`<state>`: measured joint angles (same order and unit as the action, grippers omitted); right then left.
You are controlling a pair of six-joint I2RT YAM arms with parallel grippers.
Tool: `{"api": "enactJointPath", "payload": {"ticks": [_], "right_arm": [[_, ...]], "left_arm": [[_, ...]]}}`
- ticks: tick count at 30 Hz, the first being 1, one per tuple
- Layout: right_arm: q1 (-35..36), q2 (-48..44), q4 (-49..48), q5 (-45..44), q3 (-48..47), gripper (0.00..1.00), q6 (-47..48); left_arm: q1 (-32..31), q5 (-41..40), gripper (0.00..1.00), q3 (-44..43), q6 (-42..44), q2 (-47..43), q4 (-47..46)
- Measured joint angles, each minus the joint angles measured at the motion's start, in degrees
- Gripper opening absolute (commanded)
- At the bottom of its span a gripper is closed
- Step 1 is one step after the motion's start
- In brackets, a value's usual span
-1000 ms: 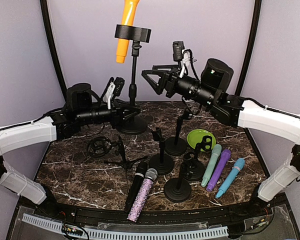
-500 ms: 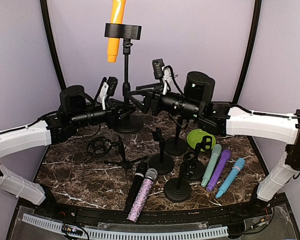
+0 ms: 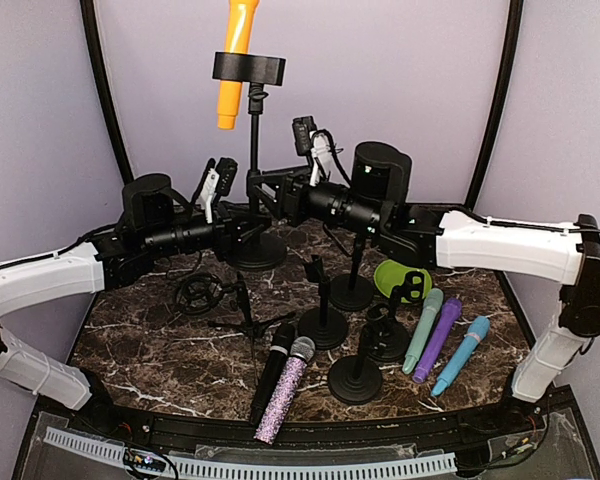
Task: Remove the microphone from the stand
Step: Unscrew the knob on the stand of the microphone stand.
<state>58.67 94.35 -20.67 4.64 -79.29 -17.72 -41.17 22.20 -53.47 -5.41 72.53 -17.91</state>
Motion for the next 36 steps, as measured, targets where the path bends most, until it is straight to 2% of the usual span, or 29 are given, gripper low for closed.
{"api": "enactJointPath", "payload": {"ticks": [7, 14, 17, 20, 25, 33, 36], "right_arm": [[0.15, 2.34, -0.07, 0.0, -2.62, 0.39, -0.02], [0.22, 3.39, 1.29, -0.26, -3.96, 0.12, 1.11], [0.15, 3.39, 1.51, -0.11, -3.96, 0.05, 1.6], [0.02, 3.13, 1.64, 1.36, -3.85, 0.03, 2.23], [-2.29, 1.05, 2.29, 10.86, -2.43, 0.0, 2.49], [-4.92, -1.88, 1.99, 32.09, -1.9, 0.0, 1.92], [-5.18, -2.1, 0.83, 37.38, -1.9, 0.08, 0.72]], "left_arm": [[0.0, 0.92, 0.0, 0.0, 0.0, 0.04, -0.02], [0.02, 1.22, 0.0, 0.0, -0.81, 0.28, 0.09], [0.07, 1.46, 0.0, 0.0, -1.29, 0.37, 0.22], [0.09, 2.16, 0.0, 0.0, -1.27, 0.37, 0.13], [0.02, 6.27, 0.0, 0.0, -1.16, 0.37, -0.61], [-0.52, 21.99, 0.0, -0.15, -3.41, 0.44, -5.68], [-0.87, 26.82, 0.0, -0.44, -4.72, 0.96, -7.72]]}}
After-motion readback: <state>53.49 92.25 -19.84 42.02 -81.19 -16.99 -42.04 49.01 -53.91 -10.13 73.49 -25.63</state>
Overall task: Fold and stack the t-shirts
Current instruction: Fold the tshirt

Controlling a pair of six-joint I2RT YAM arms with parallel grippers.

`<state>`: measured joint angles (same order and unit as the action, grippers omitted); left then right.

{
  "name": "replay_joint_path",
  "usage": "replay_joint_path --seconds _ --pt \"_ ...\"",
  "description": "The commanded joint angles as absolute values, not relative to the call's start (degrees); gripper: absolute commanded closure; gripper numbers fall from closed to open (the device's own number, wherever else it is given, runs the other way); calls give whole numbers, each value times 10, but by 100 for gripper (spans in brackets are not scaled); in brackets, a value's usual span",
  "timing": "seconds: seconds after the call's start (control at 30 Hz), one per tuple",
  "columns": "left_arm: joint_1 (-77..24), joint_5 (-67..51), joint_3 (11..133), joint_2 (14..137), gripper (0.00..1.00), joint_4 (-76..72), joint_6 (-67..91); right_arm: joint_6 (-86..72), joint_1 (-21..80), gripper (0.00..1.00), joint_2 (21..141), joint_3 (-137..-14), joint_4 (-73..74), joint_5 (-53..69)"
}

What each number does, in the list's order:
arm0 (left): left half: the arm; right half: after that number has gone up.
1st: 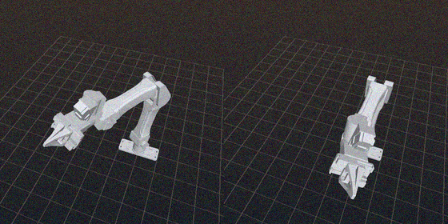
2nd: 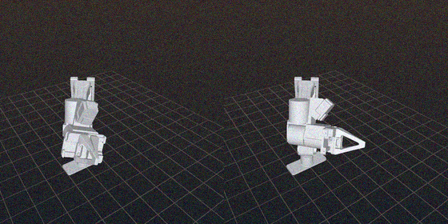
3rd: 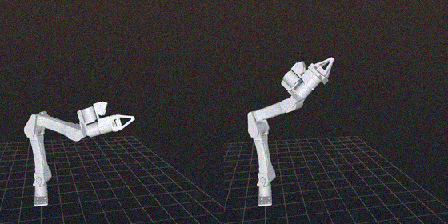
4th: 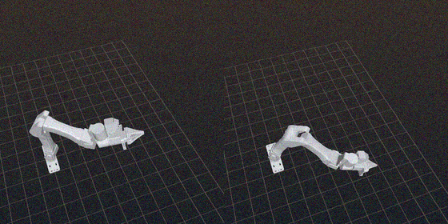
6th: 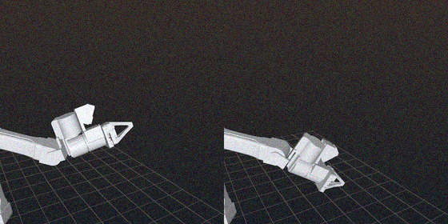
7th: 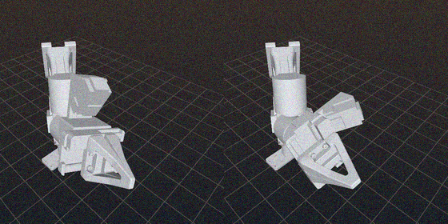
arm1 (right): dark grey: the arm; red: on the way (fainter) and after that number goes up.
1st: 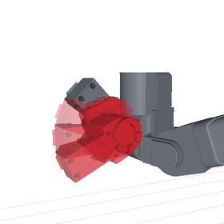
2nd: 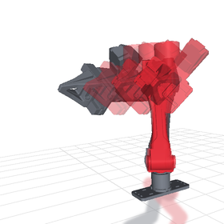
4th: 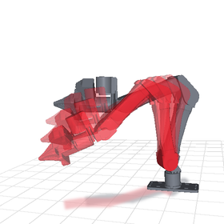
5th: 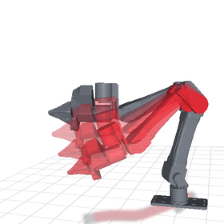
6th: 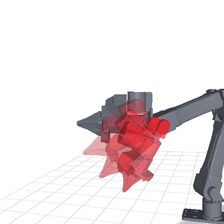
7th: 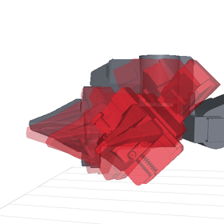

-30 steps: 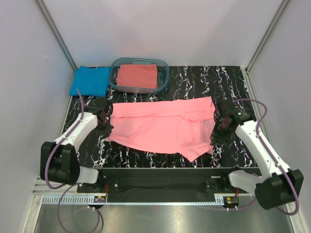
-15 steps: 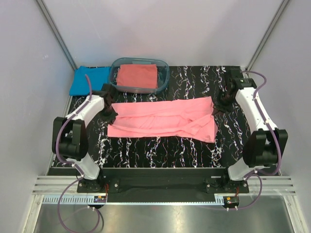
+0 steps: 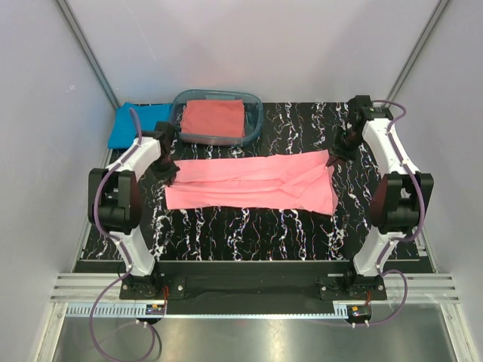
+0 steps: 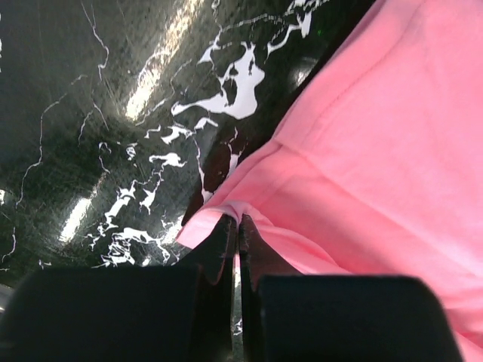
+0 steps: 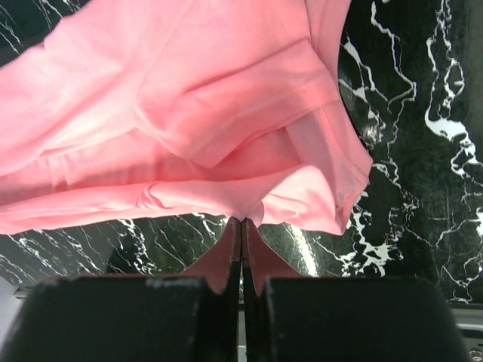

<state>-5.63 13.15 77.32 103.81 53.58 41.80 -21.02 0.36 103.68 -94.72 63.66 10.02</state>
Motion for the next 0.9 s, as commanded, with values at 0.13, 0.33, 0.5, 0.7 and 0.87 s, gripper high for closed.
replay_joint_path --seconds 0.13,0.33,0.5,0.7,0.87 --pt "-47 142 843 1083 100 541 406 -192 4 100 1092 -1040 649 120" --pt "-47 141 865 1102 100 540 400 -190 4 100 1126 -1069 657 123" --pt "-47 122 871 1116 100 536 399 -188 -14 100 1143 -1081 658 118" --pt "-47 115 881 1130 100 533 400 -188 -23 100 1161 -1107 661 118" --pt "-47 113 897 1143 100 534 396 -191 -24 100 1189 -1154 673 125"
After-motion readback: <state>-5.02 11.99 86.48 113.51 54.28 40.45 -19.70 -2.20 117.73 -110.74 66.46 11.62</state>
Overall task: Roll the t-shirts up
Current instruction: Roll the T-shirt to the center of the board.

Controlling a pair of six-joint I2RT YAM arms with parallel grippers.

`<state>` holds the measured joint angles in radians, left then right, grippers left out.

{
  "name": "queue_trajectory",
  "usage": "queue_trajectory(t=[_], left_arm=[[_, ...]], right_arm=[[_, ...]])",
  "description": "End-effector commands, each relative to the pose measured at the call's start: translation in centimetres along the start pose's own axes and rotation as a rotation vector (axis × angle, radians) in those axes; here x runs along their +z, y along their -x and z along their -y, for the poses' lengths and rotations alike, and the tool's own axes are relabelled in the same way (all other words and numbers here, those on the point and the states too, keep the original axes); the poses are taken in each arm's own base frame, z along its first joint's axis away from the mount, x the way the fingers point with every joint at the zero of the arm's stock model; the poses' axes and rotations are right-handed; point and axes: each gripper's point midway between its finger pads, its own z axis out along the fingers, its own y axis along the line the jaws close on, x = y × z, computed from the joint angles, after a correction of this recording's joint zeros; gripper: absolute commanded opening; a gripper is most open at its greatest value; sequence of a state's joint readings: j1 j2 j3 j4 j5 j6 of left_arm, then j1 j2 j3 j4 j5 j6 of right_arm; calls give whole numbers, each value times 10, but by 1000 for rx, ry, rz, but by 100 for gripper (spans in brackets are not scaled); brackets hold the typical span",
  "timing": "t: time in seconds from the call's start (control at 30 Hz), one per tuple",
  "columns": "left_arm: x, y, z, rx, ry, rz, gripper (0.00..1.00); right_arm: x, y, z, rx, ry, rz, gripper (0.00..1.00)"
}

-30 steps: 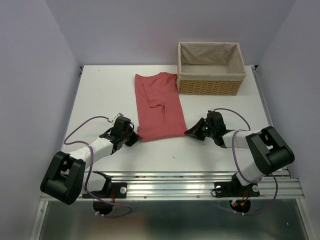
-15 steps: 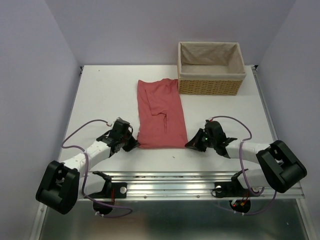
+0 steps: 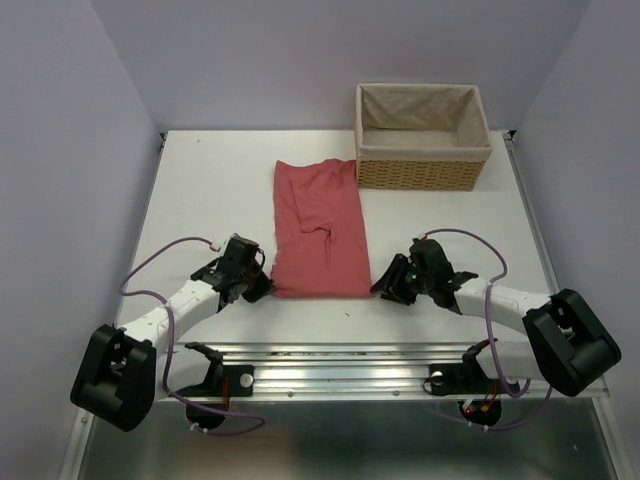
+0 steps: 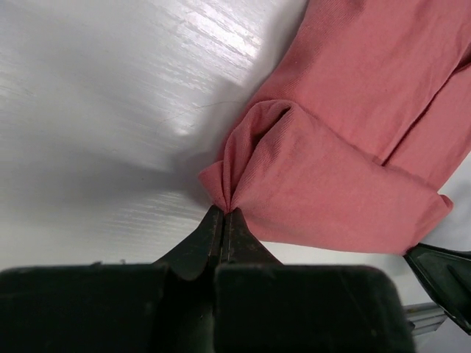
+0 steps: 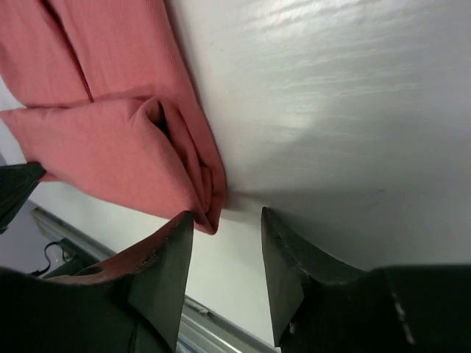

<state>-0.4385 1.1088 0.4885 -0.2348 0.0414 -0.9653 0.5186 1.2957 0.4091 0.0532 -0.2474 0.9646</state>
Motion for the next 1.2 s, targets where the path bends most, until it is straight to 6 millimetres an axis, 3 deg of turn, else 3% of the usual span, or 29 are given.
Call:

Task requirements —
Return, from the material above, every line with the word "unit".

Solution for this task —
`<state>`: measured joint angles (same order and unit as the action, grippers omitted); right then left.
`<state>`: measured joint angles (same order and unit as the action, grippers omitted); left then right.

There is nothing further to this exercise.